- [Action item]:
Every entry needs to be given again exactly as it reads.

- [Input]:
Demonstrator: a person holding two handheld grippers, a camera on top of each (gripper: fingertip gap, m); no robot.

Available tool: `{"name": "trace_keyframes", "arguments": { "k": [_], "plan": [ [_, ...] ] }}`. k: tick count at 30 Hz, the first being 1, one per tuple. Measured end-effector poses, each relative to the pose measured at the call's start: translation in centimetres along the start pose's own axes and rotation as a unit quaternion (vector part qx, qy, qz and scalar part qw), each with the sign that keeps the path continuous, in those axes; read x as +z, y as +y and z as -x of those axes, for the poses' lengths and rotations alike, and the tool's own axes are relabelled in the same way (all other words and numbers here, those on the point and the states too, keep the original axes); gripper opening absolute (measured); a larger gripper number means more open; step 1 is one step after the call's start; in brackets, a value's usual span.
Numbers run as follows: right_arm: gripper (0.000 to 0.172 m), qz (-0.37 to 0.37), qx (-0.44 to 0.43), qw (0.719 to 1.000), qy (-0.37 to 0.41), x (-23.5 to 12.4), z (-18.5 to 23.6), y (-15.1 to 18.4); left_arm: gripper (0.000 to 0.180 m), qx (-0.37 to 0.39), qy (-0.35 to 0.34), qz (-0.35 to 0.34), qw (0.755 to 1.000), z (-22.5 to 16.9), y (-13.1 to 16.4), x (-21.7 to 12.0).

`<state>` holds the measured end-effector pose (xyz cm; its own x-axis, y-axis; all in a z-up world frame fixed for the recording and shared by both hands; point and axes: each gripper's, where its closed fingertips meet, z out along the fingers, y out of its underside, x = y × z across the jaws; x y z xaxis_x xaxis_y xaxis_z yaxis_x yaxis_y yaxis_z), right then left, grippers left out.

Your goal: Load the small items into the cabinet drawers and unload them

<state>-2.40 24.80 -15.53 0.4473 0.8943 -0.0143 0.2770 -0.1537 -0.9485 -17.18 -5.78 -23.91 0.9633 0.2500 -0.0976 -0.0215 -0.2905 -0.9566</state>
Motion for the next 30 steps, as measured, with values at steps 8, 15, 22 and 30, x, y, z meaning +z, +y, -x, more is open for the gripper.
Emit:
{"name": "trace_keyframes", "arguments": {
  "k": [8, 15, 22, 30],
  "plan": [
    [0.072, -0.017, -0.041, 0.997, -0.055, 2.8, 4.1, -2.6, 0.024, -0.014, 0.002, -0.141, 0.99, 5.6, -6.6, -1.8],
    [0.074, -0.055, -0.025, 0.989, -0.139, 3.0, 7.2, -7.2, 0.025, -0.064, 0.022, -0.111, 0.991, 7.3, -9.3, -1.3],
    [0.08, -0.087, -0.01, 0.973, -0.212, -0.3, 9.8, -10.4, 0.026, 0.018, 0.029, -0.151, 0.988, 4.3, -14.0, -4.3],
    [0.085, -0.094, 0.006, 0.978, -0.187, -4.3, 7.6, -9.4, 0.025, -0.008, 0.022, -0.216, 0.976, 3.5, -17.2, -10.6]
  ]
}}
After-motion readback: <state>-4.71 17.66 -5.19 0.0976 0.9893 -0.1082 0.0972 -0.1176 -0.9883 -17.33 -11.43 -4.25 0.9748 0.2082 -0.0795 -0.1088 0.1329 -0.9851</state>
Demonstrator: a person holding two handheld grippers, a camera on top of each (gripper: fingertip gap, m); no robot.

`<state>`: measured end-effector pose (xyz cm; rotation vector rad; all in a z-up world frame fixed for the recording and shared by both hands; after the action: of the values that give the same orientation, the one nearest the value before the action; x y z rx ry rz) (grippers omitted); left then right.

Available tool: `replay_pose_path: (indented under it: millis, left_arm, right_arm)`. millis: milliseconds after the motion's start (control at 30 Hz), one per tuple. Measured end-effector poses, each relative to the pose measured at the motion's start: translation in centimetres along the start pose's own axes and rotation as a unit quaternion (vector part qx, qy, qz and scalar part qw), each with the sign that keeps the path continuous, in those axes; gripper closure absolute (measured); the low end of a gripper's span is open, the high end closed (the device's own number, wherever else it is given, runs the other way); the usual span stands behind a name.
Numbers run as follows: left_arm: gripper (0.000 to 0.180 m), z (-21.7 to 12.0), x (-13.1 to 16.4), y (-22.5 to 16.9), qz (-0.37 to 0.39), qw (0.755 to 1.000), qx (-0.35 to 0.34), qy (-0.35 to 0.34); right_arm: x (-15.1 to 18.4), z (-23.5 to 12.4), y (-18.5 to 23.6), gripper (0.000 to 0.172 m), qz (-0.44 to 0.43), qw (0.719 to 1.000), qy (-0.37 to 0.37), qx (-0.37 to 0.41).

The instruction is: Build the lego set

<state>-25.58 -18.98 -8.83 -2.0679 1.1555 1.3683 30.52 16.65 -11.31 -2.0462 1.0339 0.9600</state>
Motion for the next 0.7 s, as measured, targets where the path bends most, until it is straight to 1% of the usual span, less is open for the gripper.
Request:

- [Response to this task]:
Demonstrator: a person holding two handheld grippers, a camera on top of each (gripper: fingertip gap, m); no robot.

Available tool: `{"name": "trace_keyframes", "arguments": { "k": [_], "plan": [ [_, ...] ] }}`. k: tick count at 30 Hz, the first being 1, one per tuple. Measured end-effector poses, each relative to the pose measured at the call's start: translation in centimetres along the start pose's own axes and rotation as a unit quaternion (vector part qx, qy, qz and scalar part qw), each with the sign that keeps the path continuous, in those axes; read x as +z, y as +y and z as -x of those axes, for the poses' lengths and rotations alike, and the tool's own axes are relabelled in the same way (all other words and numbers here, those on the point and the states too, keep the original axes); gripper opening absolute (measured); a larger gripper number means more open; step 1 is one step after the call's start; in brackets, a value's usual span.
Numbers run as follows: right_arm: gripper (0.000 to 0.172 m), qz (-0.37 to 0.37), qx (-0.44 to 0.43), qw (0.719 to 1.000), qy (-0.37 to 0.41), x (-23.5 to 12.4), z (-18.5 to 23.6), y (-15.1 to 18.4); left_arm: gripper (0.000 to 0.180 m), qx (-0.37 to 0.39), qy (-0.35 to 0.34), qz (-0.35 to 0.34), qw (0.755 to 1.000), z (-22.5 to 16.9), y (-13.1 to 16.4), x (-21.7 to 12.0).

`<state>` holds the measured end-effector pose (xyz cm; its own x-axis, y-axis; all in a z-up world frame fixed for the recording and shared by both hands; point and axes: each gripper's, where its closed fingertips meet, z out along the fingers, y out of its underside, x = y × z across the jaws; x y z xaxis_x xaxis_y xaxis_z yaxis_x yaxis_y yaxis_z), right then left, grippers left out.

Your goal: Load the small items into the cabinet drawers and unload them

<state>-2.40 24.80 -15.53 0.4473 0.8943 -0.0143 0.2770 -0.1537 -0.9485 -17.18 -5.78 -23.91 0.9633 0.2500 -0.0976 -0.0215 -0.2905 -0.9566</state>
Motion for the next 30 steps, as measured, with values at steps 8, 15, 22 and 30, x, y, z meaning +z, +y, -x, more is open for the gripper.
Emit:
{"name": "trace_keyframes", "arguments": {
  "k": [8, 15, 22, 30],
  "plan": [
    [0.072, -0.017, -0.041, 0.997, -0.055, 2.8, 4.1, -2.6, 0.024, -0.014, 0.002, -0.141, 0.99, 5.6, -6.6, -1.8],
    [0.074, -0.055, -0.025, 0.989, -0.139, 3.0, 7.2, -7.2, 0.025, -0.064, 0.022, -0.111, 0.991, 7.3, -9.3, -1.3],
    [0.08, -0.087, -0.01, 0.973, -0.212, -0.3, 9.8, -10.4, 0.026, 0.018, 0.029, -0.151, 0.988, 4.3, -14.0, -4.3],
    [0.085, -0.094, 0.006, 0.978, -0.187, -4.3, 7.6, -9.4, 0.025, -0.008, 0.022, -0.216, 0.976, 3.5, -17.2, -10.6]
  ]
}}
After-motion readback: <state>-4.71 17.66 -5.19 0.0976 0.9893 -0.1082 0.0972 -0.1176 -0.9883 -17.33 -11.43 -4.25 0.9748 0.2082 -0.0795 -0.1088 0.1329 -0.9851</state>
Demonstrator: a person holding two handheld grippers, a camera on top of each (gripper: fingertip gap, m); no robot.

`<state>`: measured end-effector pose (xyz cm; rotation vector rad; all in a z-up world frame fixed for the recording and shared by both hands; after the action: of the values that give the same orientation, the one nearest the value before the action; x y z rx ry rz) (grippers omitted); left then right.

Available tool: `replay_pose_path: (indented under it: millis, left_arm, right_arm)`. millis: milliseconds after the motion's start (control at 30 Hz), one per tuple. Measured end-effector poses, each relative to the pose measured at the motion's start: translation in centimetres along the start pose's own axes and rotation as a unit quaternion (vector part qx, qy, qz and scalar part qw), each with the sign that keeps the path continuous, in those axes; gripper closure absolute (measured); the low end of a gripper's span is open, the high end closed (the device's own number, wherever else it is given, runs the other way); the usual span stands behind a name.
Numbers run as follows: left_arm: gripper (0.000 to 0.180 m), z (-21.7 to 12.0), x (-13.1 to 16.4), y (-22.5 to 16.9), qz (-0.37 to 0.39), qw (0.755 to 1.000), qx (-0.35 to 0.34), qy (-0.35 to 0.34); right_arm: x (-15.1 to 18.4), z (-23.5 to 12.4), y (-18.5 to 23.6), gripper (0.000 to 0.172 m), qz (-0.44 to 0.43), qw (0.719 to 1.000), qy (-0.37 to 0.37), qx (-0.37 to 0.41).

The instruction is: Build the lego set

<state>-25.58 -18.98 -8.83 -2.0679 1.1555 1.3683 30.52 16.65 -11.31 -2.0462 1.0339 0.9600</state>
Motion for the next 0.7 s, as measured, targets where the path bends most, until it is straight to 1% of the usual span, less is open for the gripper.
Request:

The exercise concludes with this answer.